= Beginning of Section =
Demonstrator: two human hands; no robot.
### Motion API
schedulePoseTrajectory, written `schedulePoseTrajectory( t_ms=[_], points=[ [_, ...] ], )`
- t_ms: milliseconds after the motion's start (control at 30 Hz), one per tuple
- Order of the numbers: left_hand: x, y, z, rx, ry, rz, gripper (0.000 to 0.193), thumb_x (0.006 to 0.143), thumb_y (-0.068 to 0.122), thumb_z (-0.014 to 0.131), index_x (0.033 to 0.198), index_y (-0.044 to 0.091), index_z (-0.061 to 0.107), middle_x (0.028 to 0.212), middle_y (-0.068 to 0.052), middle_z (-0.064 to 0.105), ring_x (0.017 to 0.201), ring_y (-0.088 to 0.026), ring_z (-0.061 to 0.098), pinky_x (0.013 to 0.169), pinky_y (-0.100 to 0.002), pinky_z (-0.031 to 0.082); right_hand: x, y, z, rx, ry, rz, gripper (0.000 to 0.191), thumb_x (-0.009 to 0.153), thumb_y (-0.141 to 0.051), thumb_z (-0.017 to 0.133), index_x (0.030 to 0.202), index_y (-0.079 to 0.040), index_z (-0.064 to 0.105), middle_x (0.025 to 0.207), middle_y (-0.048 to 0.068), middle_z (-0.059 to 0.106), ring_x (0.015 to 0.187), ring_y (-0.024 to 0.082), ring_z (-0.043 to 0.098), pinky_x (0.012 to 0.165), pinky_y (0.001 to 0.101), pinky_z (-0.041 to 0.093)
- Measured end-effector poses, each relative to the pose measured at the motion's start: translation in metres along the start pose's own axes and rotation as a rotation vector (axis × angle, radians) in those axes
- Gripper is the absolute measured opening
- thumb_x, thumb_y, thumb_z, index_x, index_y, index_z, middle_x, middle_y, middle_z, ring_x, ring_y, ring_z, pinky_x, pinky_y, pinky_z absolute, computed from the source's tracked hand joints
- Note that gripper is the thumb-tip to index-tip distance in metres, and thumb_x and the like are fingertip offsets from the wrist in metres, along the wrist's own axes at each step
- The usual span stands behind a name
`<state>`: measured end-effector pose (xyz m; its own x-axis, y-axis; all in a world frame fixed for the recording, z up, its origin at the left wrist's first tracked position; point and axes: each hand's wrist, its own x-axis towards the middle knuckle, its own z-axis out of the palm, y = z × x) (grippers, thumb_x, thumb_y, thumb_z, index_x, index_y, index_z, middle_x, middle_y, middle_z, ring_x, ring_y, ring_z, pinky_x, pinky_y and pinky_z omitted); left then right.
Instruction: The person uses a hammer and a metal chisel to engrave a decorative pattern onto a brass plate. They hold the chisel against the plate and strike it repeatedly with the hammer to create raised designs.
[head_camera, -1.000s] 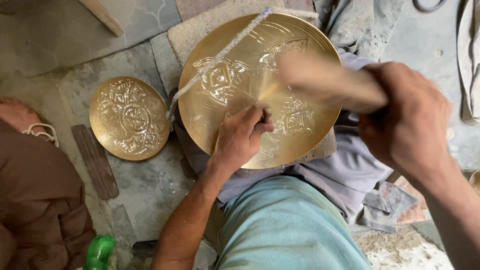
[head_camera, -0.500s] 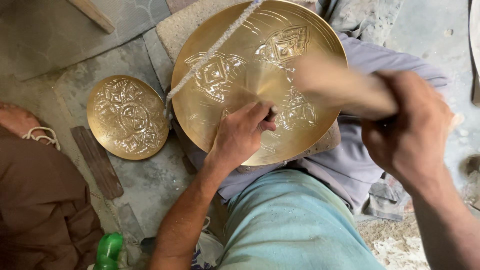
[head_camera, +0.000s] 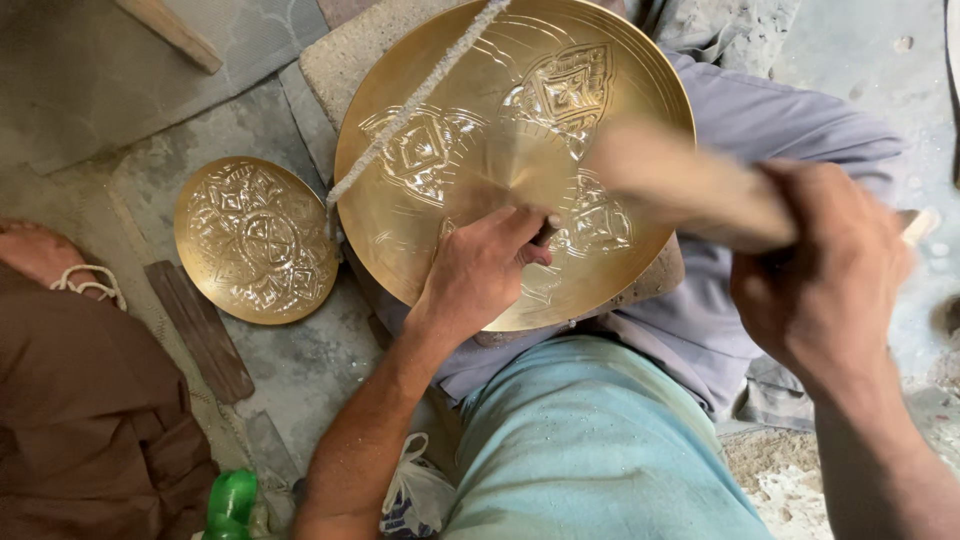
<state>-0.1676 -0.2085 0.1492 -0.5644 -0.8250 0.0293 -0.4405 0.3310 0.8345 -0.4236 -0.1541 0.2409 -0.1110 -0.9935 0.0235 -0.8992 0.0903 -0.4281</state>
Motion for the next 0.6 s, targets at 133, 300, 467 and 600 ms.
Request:
schedulePoseTrajectory(
  t_ms=[133, 300, 467, 600],
  points=[
    [0.0, 0.003, 0.001, -0.062, -0.03, -0.034, 0.028, 0.09, -0.006, 0.062, 0.113, 0.011, 0.061, 0.095, -0.007, 0.071, 0.086, -0.023, 0.076, 0.07, -0.039, 0.058, -0.002, 0.001, -0.001, 0.152, -0.014, 0.221, 0.037, 0.075, -0.005, 0.072, 0.111, -0.006, 0.061, 0.086, 0.01, 0.066, 0.076, 0.03, 0.064, 0.069, 0.0469, 0.051],
    [-0.002, 0.003, 0.002, 0.033, -0.036, 0.0, 0.028, 0.09, -0.001, 0.067, 0.115, 0.011, 0.061, 0.095, -0.007, 0.073, 0.087, -0.027, 0.074, 0.07, -0.041, 0.056, 0.002, -0.002, -0.001, 0.602, -0.004, 0.397, 0.033, 0.081, -0.005, 0.066, 0.112, -0.006, 0.056, 0.094, 0.003, 0.067, 0.077, 0.013, 0.064, 0.065, 0.033, 0.052],
    [-0.004, 0.001, 0.001, -0.015, -0.067, -0.012, 0.031, 0.091, -0.005, 0.061, 0.117, 0.013, 0.061, 0.097, -0.006, 0.073, 0.087, -0.022, 0.077, 0.072, -0.039, 0.059, -0.003, 0.007, 0.006, 0.135, -0.078, 0.144, 0.032, 0.086, -0.001, 0.066, 0.117, -0.007, 0.064, 0.094, 0.007, 0.07, 0.08, 0.023, 0.068, 0.071, 0.0384, 0.054],
    [-0.005, -0.001, -0.001, 0.061, -0.071, 0.029, 0.029, 0.09, -0.001, 0.066, 0.115, 0.013, 0.063, 0.095, -0.006, 0.072, 0.086, -0.028, 0.074, 0.071, -0.042, 0.057, -0.013, 0.014, 0.014, 0.273, -0.045, 0.121, 0.037, 0.087, 0.004, 0.061, 0.123, -0.002, 0.062, 0.104, 0.015, 0.067, 0.094, 0.028, 0.068, 0.085, 0.0382, 0.053]
  ],
)
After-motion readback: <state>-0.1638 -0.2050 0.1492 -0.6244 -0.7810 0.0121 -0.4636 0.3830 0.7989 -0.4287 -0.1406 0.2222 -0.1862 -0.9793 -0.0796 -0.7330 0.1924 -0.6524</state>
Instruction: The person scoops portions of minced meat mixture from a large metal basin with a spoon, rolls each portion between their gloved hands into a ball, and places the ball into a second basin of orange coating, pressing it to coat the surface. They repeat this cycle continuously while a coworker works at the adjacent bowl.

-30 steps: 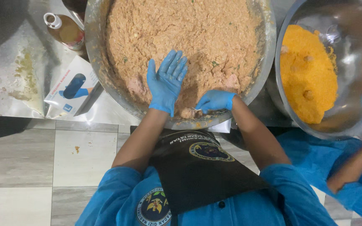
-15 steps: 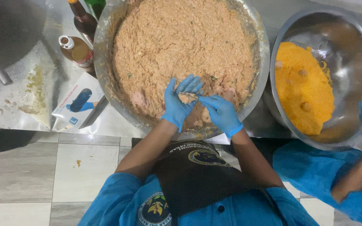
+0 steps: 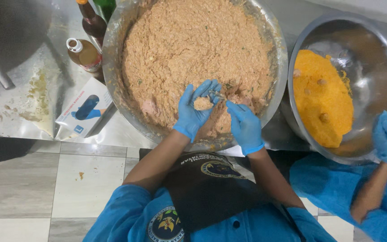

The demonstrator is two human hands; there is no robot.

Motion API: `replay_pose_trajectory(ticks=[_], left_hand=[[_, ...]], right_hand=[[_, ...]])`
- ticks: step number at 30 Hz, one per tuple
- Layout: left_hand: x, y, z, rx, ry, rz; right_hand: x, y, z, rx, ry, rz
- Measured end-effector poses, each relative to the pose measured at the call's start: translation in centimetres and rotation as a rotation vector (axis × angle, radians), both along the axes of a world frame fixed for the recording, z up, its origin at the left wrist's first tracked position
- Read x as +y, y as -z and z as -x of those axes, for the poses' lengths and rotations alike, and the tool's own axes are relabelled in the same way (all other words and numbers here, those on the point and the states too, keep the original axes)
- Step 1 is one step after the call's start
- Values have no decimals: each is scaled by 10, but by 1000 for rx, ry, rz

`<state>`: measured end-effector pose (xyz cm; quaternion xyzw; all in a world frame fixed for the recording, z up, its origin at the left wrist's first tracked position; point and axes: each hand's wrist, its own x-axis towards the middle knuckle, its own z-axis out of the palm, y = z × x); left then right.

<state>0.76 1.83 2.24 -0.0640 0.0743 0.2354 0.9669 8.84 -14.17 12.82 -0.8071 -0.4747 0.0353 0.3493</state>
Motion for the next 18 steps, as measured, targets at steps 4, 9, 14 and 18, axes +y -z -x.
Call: replay_pose_trajectory(ticks=[4, 9, 14, 18], left_hand=[[0, 2, -6, 75, -82, -89], [-5, 2, -5, 203, -154, -202], [-9, -1, -2, 292, -36, -169], [-4, 3, -6, 159, 40, -59]], right_hand=[[5, 38, 11, 180, 1, -3], [7, 76, 15, 680, 161, 129], [-2, 89, 2, 1153, 116, 126], [-3, 79, -7, 1145, 107, 113]])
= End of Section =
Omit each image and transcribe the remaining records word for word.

Demonstrator: two human hands; no robot.
### Motion API
schedulePoseTrajectory, written `schedulePoseTrajectory( t_ms=[_], points=[ [_, ...] ], )`
- t_ms: milliseconds after the motion's start (control at 30 Hz), one per tuple
- Order of the numbers: left_hand: x, y, z, rx, ry, rz, gripper (0.000 to 0.193), thumb_x (0.006 to 0.143), thumb_y (-0.068 to 0.122), thumb_z (-0.014 to 0.131), index_x (0.033 to 0.198), index_y (-0.044 to 0.091), index_z (-0.061 to 0.107), middle_x (0.028 to 0.212), middle_y (-0.068 to 0.052), middle_z (-0.064 to 0.105), ring_x (0.017 to 0.201), ring_y (-0.088 to 0.026), ring_z (-0.061 to 0.098), pinky_x (0.013 to 0.169), pinky_y (-0.100 to 0.002), pinky_z (-0.031 to 0.082); right_hand: x, y, z, rx, ry, rz, gripper (0.000 to 0.191), thumb_x (-0.009 to 0.153), thumb_y (-0.141 to 0.051), thumb_z (-0.017 to 0.133), index_x (0.030 to 0.202), index_y (-0.079 to 0.040), index_z (-0.064 to 0.105), middle_x (0.025 to 0.207), middle_y (-0.048 to 0.068), middle_z (-0.059 to 0.106), ring_x (0.015 to 0.187), ring_y (-0.024 to 0.082), ring_z (-0.043 to 0.098), pinky_x (0.012 to 0.165), pinky_y (0.001 to 0.101), pinky_z (-0.041 to 0.093)
- Measured end-effector poses, each relative to the pose measured at the motion's start: translation in metres along the start pose's own axes and rotation as a rotation vector (axis × angle, radians) in those axes
- Gripper is the absolute measured opening
- thumb_x, thumb_y, thumb_z, index_x, index_y, index_z, middle_x, middle_y, middle_z, ring_x, ring_y, ring_z, pinky_x, pinky_y, pinky_z absolute, computed from the source's tracked hand joints
- Note that gripper is the thumb-tip to index-tip distance in metres, and thumb_x and the like are fingertip offsets from the wrist in metres, along the wrist's own axes at each step
- The usual span stands behind a name
`<state>`: measured end-effector pose (xyz m; its own x-axis, y-axis; all in a world frame fixed for the recording, z up, its origin at the left wrist's first tracked position; point and axes: each hand's wrist, its own x-axis towards the middle knuckle, its own z-axis out of the palm, y = z × x) (grippers, thumb_x, thumb_y, thumb_z, index_x, index_y, index_z, middle_x, middle_y, middle_z, ring_x, ring_y, ring_z, pinky_x, pinky_y and pinky_z omitted); left then right.
Instruction: The person uses a hammer and a metal chisel to engrave a decorative pattern onto a brass plate. They hold the chisel against the plate and strike it repeatedly with the hammer to create raised designs.
[head_camera, -1.000s] 
[head_camera, -0.500s] 
[head_camera, +0.000s] 
<state>-0.1676 -0.2085 0.1492 -0.5644 -0.8250 0.0293 -0.4405 0.3310 0.8345 -0.4236 -0.1541 0.2409 -0.1110 -0.9935 0.0235 -0.8992 0.0903 -0.4281</state>
Motion for the next 0.6 s, targets at 133, 300, 467 and 600 ms.
Request:
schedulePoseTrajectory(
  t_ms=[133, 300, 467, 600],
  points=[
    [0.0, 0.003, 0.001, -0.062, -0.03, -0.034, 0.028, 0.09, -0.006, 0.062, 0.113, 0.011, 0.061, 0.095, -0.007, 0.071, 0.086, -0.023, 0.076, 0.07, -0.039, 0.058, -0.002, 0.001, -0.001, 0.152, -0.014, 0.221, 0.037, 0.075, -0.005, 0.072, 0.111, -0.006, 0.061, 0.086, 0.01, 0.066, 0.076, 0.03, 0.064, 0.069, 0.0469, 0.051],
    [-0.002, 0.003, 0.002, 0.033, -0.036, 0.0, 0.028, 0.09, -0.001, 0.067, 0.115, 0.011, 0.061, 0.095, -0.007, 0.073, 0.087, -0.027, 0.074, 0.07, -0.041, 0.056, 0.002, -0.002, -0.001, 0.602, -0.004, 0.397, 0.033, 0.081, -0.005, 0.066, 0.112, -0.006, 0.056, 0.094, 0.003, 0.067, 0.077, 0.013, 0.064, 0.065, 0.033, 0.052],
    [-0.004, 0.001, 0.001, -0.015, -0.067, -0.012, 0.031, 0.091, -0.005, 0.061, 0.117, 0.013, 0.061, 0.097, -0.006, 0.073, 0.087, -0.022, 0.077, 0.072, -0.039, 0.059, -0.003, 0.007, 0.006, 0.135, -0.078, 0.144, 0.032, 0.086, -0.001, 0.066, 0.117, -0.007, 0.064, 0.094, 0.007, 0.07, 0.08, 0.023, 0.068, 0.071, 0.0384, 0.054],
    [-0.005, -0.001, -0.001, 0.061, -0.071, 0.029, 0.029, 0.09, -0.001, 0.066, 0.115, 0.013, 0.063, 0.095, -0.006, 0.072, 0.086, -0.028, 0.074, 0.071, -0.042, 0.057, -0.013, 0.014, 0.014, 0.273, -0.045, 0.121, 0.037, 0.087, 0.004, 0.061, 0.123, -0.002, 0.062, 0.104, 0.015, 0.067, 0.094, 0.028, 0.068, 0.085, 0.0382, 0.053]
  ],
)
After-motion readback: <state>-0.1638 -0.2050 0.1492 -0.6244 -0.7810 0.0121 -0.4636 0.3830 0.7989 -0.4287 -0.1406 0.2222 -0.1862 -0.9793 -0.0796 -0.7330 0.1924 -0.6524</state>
Instruction: The person scoops portions of minced meat mixture from a large metal basin with a spoon, rolls each portion between their gloved hands into a ball, and places the ball into a second basin of orange coating, pressing it to coat the surface. They repeat this cycle continuously while a coworker works at the adjacent bowl.

-30 steps: 
-15 steps: 
+0 steps: 

The demonstrator is two human hands; there is no robot.

Motion API: `replay_pose_trajectory(ticks=[_], left_hand=[[_, ...]], right_hand=[[_, ...]])`
- ticks: step number at 30 Hz, one per tuple
- Layout: left_hand: x, y, z, rx, ry, rz; right_hand: x, y, z, rx, ry, rz
- Measured end-effector poses, each relative to the pose measured at the call's start: translation in centimetres and rotation as a rotation vector (axis × angle, radians), both along the axes of a world frame fixed for the recording, z up, its origin at the left wrist's first tracked position
- Read x as +y, y as -z and z as -x of those axes, for the poses' lengths and rotations alike, and the tool's own axes are relabelled in the same way (all other words and numbers here, those on the point and the states too, keep the original axes)
- Step 1 is one step after the call's start
- Values have no decimals: each is scaled by 10, but by 1000 for rx, ry, rz

`<state>`: measured end-effector pose (xyz cm; quaternion xyzw; all in a world frame fixed for the recording, z up, its origin at the left wrist's first tracked position; point and axes: each hand's wrist, its own x-axis towards the middle knuckle, its own z-axis out of the palm, y = z × x); left then right.

<state>0.76 1.83 2.24 -0.0640 0.0743 0.2354 0.9669 8.84 -14.17 12.82 -0.8071 -0.4747 0.0353 0.3493</state>
Motion for the next 18 steps, as measured, targets at steps 4, 9, 14 and 18, axes +y -z -x.
Call: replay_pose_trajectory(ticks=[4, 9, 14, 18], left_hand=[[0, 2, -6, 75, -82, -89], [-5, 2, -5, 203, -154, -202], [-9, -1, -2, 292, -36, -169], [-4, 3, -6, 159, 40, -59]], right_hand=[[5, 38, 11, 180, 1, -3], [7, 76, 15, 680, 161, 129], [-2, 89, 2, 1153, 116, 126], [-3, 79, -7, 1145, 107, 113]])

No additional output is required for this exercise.